==== Records supplied ====
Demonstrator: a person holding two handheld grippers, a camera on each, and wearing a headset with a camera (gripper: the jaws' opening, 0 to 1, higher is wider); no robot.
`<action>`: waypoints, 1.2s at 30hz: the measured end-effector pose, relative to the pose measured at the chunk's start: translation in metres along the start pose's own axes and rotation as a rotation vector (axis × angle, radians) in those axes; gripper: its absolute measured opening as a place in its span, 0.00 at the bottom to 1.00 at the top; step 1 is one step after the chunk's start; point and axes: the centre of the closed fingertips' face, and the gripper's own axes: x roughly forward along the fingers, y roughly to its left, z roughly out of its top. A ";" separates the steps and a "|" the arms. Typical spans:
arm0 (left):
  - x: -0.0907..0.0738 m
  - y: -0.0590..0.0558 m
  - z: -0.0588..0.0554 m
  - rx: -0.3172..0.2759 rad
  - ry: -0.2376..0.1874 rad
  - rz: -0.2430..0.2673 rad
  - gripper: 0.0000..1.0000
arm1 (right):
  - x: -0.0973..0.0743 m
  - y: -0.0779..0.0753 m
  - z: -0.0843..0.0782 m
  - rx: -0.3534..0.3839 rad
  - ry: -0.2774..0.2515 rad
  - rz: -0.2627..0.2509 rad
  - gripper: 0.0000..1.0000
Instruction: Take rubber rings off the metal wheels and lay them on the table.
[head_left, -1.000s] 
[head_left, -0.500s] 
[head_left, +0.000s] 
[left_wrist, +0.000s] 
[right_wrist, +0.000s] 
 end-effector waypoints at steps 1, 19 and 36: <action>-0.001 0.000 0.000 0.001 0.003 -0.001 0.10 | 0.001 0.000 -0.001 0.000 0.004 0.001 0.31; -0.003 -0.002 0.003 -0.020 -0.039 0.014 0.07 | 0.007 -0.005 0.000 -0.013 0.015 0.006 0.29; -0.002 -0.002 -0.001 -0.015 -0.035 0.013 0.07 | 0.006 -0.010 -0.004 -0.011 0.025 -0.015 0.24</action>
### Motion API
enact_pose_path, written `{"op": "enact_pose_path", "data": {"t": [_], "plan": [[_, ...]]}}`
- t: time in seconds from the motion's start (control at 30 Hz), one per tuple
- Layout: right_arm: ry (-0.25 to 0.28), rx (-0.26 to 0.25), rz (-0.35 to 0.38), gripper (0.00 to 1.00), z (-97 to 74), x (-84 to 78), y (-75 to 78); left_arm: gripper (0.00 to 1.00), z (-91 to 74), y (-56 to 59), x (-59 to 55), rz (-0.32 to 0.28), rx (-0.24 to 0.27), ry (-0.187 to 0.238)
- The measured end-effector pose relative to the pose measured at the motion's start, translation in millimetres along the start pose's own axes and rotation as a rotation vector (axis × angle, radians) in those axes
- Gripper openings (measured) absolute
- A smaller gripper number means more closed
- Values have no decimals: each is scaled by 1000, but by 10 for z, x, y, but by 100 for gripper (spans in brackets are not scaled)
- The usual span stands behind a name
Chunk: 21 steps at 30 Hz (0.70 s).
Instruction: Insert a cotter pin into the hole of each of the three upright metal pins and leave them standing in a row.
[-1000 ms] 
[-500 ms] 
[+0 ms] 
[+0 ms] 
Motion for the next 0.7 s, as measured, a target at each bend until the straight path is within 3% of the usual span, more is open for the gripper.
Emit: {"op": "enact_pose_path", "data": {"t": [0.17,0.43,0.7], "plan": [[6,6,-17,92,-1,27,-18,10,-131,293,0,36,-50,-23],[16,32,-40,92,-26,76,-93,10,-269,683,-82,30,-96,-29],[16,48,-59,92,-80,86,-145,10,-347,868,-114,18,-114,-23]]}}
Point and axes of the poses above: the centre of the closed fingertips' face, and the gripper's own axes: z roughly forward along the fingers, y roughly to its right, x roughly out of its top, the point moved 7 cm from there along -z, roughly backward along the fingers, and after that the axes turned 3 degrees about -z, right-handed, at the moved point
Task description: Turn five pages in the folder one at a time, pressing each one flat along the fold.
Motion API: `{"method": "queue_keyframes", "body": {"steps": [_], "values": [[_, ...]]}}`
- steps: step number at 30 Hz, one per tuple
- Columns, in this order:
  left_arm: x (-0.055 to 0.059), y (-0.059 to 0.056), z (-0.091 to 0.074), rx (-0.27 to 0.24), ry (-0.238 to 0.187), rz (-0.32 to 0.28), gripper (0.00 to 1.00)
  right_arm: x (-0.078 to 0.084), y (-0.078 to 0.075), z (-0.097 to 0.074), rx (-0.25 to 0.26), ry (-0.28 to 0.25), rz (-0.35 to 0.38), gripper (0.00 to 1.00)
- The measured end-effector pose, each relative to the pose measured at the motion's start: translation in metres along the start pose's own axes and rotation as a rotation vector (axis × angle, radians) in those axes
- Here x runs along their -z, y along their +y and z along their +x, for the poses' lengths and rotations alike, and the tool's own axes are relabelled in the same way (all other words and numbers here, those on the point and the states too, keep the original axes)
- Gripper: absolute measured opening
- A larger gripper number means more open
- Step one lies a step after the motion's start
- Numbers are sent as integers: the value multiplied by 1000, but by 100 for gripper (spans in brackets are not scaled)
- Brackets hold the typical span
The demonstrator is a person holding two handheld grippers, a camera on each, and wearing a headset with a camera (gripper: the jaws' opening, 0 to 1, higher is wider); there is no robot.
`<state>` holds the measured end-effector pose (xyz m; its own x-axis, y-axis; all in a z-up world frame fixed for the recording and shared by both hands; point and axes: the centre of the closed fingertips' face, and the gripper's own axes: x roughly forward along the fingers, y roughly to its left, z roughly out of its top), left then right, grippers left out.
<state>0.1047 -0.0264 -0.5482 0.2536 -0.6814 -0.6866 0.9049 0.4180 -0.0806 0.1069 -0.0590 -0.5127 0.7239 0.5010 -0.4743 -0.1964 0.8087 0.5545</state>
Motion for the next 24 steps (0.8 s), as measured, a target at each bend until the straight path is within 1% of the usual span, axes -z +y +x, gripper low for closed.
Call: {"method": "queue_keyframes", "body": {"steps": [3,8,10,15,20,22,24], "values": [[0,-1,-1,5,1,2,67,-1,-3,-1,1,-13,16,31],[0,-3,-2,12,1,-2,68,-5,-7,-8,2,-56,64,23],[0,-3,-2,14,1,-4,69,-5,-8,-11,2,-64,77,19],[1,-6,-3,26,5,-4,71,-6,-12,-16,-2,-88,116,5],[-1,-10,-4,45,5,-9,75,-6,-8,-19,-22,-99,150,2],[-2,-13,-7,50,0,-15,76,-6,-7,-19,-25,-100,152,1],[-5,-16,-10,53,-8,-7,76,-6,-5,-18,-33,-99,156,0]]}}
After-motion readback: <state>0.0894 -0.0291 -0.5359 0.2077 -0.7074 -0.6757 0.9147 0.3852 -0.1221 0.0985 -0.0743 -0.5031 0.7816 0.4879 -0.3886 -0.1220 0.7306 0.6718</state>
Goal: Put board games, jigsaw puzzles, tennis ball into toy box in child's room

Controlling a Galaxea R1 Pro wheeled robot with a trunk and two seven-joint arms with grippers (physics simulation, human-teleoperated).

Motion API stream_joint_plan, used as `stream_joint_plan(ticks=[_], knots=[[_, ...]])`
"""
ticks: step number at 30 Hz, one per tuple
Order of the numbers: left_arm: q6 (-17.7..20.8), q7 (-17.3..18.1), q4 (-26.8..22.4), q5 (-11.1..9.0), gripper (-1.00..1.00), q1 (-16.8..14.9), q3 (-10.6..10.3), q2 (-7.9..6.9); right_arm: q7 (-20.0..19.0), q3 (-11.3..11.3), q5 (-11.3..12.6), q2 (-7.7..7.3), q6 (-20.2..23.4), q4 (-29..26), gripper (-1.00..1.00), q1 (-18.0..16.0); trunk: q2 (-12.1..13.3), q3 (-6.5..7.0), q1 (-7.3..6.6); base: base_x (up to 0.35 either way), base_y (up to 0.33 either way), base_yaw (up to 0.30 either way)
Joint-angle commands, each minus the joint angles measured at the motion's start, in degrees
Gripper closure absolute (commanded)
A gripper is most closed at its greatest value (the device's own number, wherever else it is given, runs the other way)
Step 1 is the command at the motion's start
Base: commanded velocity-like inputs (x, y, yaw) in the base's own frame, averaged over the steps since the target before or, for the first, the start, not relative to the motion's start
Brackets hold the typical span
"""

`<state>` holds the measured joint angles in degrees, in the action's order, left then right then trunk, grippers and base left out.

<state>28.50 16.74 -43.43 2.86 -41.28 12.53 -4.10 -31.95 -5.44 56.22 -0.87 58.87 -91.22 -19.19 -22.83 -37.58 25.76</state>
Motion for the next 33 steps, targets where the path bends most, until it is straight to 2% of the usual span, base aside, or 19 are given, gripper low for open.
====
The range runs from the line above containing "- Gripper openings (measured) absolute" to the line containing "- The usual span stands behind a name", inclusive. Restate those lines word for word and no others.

- Gripper openings (measured) absolute
- A smaller gripper number means more closed
- Values have no decimals: each is scaled by 1000, but by 10 for z, x, y, but by 100 for gripper (spans in brackets are not scaled)
- The usual span stands behind a name

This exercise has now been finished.